For the entries below, the result should be an exact transcription of the lines from the one with "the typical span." up to and including the one with "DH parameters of", and only those.

#### RECORDS SHOWN
==========
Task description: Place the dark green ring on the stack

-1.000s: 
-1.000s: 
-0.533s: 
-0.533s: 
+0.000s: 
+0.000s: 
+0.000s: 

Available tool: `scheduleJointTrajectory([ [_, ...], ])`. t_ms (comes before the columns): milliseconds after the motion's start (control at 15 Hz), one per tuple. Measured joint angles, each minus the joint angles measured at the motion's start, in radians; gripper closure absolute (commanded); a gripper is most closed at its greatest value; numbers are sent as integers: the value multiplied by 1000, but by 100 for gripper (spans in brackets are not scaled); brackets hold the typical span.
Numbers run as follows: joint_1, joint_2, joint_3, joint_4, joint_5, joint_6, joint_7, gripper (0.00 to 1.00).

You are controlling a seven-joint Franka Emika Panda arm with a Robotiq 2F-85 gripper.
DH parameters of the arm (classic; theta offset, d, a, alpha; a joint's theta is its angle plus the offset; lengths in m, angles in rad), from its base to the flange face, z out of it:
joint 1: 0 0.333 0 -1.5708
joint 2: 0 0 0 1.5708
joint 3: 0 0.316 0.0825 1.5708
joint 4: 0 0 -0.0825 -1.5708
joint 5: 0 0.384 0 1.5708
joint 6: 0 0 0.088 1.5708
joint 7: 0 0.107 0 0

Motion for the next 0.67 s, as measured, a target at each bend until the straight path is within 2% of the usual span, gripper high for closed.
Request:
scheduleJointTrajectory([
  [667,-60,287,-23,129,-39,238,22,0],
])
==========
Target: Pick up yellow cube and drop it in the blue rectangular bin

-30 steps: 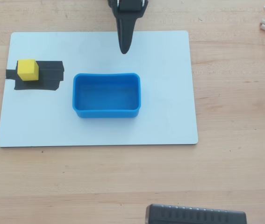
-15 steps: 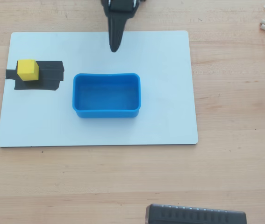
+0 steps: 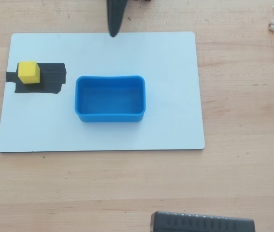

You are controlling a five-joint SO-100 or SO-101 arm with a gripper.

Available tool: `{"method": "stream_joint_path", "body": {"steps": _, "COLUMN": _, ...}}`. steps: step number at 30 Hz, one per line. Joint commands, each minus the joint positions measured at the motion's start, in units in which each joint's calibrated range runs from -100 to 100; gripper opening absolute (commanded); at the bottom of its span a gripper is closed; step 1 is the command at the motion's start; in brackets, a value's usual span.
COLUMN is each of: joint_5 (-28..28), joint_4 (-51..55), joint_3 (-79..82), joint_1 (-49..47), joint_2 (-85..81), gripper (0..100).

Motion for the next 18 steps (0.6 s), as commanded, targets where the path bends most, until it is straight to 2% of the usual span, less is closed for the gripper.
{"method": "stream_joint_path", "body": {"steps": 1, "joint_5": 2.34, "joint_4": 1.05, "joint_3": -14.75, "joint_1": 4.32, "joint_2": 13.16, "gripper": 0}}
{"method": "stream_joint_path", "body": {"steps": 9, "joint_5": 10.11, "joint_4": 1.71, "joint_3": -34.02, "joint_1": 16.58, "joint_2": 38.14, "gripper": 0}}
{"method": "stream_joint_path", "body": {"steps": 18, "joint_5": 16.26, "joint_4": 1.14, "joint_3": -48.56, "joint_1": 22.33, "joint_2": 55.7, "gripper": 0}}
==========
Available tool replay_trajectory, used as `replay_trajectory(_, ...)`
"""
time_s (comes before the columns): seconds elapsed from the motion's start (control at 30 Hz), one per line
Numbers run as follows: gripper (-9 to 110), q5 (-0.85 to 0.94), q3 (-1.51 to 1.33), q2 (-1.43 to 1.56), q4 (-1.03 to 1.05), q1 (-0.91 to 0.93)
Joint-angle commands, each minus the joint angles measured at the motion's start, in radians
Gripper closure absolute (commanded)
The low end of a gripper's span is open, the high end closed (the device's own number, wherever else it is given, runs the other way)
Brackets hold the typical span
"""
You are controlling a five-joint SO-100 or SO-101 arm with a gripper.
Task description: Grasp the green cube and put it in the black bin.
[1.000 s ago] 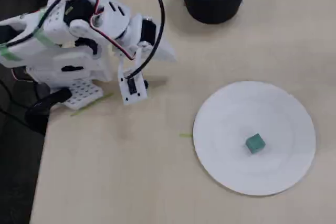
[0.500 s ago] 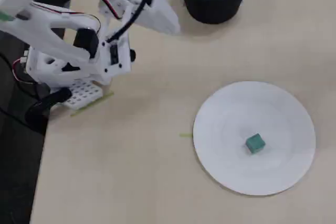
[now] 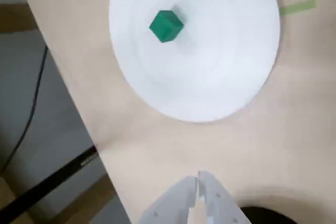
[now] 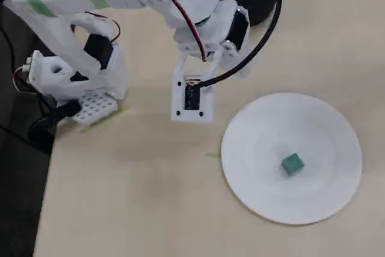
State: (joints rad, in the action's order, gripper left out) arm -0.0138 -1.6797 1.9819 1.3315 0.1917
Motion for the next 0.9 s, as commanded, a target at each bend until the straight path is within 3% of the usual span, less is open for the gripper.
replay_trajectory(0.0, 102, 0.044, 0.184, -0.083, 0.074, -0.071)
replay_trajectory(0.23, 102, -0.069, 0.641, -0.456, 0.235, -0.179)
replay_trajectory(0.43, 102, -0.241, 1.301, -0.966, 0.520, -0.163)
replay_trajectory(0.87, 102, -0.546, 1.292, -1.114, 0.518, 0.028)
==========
#### RESPONSE BOX
Available tool: `scheduleJointTrajectory([ [_, ...], ])`. t_ms (comes before the columns): milliseconds after the motion's start (control at 15 Hz), one per tuple. Measured joint angles, each minus the joint angles measured at the motion's start, in radians; gripper closure absolute (commanded); a gripper is most closed at its greatest value; numbers are sent as integers: the value multiplied by 1000, but by 100 for gripper (spans in brackets are not scaled); brackets hold the typical span.
Numbers run as follows: joint_1, joint_2, joint_3, joint_4, joint_5, joint_6, joint_7, gripper (0.00 to 1.00).

You are controlling a seven-joint Franka Emika Panda arm with a Robotiq 2F-85 gripper.
DH parameters of the arm (classic; theta offset, d, a, alpha; a joint's theta is its angle plus the offset; lengths in m, angles in rad), from its base to the flange face, z out of it:

This answer is complete as written.